I've mentioned before that I am extremely far behind in saving for retirement. I'm 46 and currently only have about $30K, the bulk of which is in the 401K of my current employer at Fidelity. I also have a small Rollover IRA also with Fidelity. Then I have one more small, less than $5K 401K with an old employer.
I am planning on maxing out my 401K contribution when I start my job and then the employer match of 5% begins year 2.
Would my best bet be to roll over all of my 401K money in to IRAs? I've been happy with Fidelity, but I'm not opposed to moving if that is a better option. Should I wait and see who my new employer uses?
Also, I'm meeting with a Financial Planner since I figured that now is as good a time as any to get my financial ducks in a row, anything specific I should ask about when meeting with him? I've been working hard to get rid of our debt but have slacked in planning for our financial future whether that ends up being together or separate still remains to be seen.
Post by midwestmama on Feb 17, 2022 12:14:31 GMT -5
Since you are meeting with a Financial Planner, you could also get their advice on whether to roll over your current 401k into an IRA after you leave your current company. (Maybe you could roll it over to the existing Fidelity IRA you have). I have rolled over past 401ks into my new account when I change companies, but for me, I like to have one account and manage one balance. DH rolled his Fidelity 401k into a Fidelity IRA a few years ago when he changed employers because he liked the investments Fidelity offered.

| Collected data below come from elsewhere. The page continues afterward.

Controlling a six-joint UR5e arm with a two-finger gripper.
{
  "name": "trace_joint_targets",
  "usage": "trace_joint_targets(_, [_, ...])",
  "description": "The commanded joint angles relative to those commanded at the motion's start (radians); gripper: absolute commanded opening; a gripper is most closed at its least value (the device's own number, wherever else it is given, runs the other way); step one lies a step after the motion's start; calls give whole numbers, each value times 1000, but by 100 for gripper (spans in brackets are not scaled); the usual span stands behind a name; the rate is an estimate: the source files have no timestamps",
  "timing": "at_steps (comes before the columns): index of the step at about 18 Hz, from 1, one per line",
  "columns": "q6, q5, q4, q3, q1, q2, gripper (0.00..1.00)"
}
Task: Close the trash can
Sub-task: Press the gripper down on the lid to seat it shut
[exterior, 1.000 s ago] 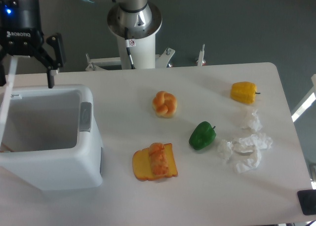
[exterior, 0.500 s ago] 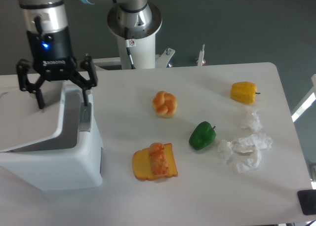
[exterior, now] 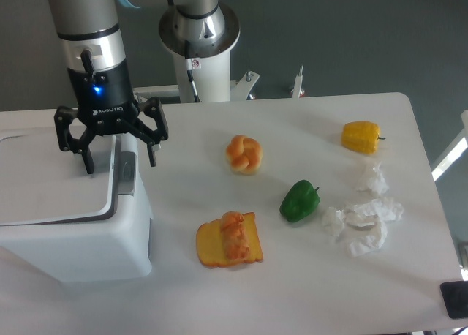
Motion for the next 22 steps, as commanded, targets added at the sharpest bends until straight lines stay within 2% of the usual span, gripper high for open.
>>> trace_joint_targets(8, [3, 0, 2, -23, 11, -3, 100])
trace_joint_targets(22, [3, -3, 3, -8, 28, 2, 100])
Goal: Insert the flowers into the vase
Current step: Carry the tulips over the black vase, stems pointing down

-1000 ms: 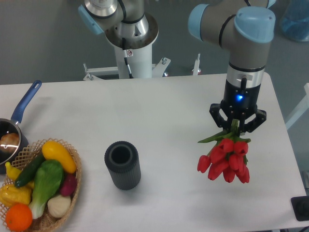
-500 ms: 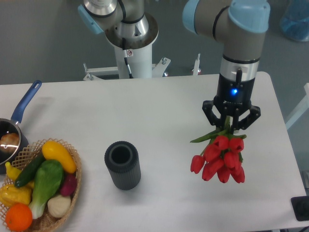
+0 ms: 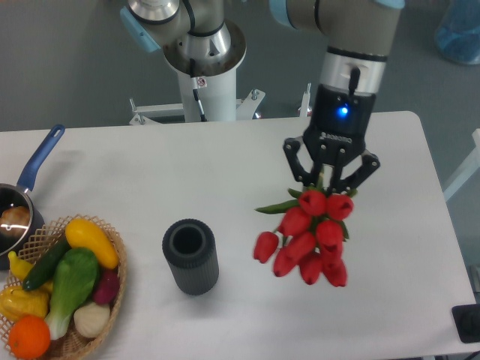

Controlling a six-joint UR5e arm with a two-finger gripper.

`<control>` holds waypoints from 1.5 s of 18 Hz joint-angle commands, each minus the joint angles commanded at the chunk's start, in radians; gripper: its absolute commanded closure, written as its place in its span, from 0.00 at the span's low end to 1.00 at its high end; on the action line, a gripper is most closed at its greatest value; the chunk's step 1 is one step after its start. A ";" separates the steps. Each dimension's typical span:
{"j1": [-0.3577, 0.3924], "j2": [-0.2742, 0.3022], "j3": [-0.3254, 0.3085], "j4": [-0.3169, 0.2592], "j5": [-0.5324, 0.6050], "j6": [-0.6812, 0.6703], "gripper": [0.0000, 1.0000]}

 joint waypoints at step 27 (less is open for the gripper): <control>0.003 -0.141 -0.106 0.141 -0.723 0.327 1.00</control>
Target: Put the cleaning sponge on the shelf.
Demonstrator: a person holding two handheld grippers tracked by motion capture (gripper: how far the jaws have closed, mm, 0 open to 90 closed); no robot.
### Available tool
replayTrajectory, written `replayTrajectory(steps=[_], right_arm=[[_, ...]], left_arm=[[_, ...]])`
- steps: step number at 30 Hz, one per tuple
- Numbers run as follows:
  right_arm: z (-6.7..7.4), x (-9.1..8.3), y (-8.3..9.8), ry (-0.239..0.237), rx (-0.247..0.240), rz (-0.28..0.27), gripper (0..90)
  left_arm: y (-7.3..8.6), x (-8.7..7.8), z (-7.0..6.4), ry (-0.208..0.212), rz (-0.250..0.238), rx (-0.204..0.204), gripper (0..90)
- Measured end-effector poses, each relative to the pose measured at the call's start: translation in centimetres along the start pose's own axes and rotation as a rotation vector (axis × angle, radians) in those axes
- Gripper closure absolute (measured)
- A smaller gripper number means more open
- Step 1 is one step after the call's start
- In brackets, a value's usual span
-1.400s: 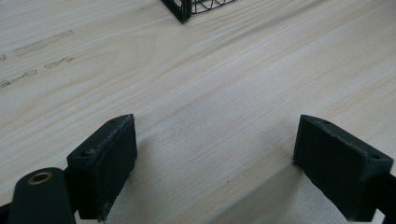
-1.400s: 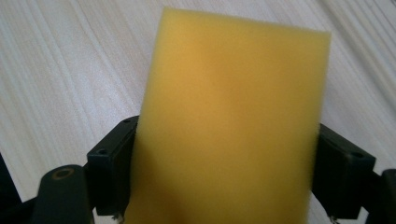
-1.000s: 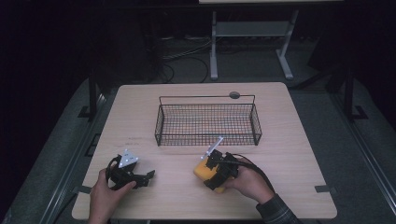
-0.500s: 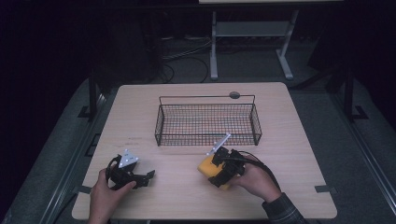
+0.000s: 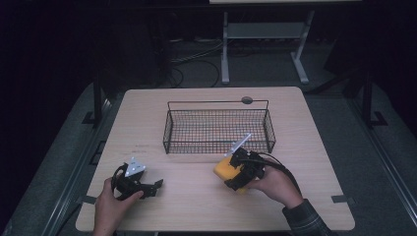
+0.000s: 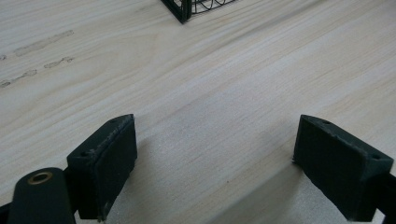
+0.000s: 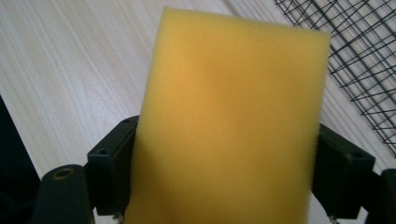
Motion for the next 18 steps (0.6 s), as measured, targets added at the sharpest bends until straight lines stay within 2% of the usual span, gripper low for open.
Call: replayTrajectory(steps=[18], right_arm=[[-2.1, -2.3, -0.3, 0.021, 0.027, -0.021, 20.2]], left_arm=[[0.0, 0.0, 0.0, -0.001, 0.000, 0.002, 12.6]])
Point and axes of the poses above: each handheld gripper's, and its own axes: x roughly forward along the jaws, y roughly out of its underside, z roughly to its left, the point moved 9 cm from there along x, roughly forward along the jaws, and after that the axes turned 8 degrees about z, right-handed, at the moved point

When I the 401k plan administrator at a company I worked at many years ago, I know that we charged higher fees to former employees who kept their 401k account open, so maybe something to check into/consider as you think about what to do with old accounts.
I would suggest asking the FP about other investment accounts/options. Maybe a Roth IRA?
The one reason I would leave old money in a 401k so that you can do a backdoor Roth if you are income ineligible for a Roth. Money in an IRA is taxed if you go the conversion for a Roth, however, money in a 401k is not. Fidelity is a one of the companies frequently recommended for retirement accounts due to their low fees, so I would just stick with them. That being said if you have under $5K employers can charge more fees and may try and get you to move the money.
I personally would wait to see what your new retirement fund options are so you can compare all available options, but if the funds are decent it’s probably easier to roll everything into one account for simplicity. Hopefully the financial planner can help you evaluate them.
The good news is you still have plenty of time to focus on retirement and catch up! I don’t know how much wiggle room you have in your budget, but you can also add another $6k to a Roth now and the 401k max limit for catch up contributions will start the year you turn 50. Setting up a Roth at Fidelity is super easy and you can still contribute for 2021 until April 15th.
Post by definitelyO on Feb 22, 2022 0:05:34 GMT -5
yes - talk with your advisor to see what is best in your situation. One account is much more simple... that said... I rolled over a 401(k) to an IRA with Schwab when I left my old job ~15 years ago. My current 401k is with Fidelity.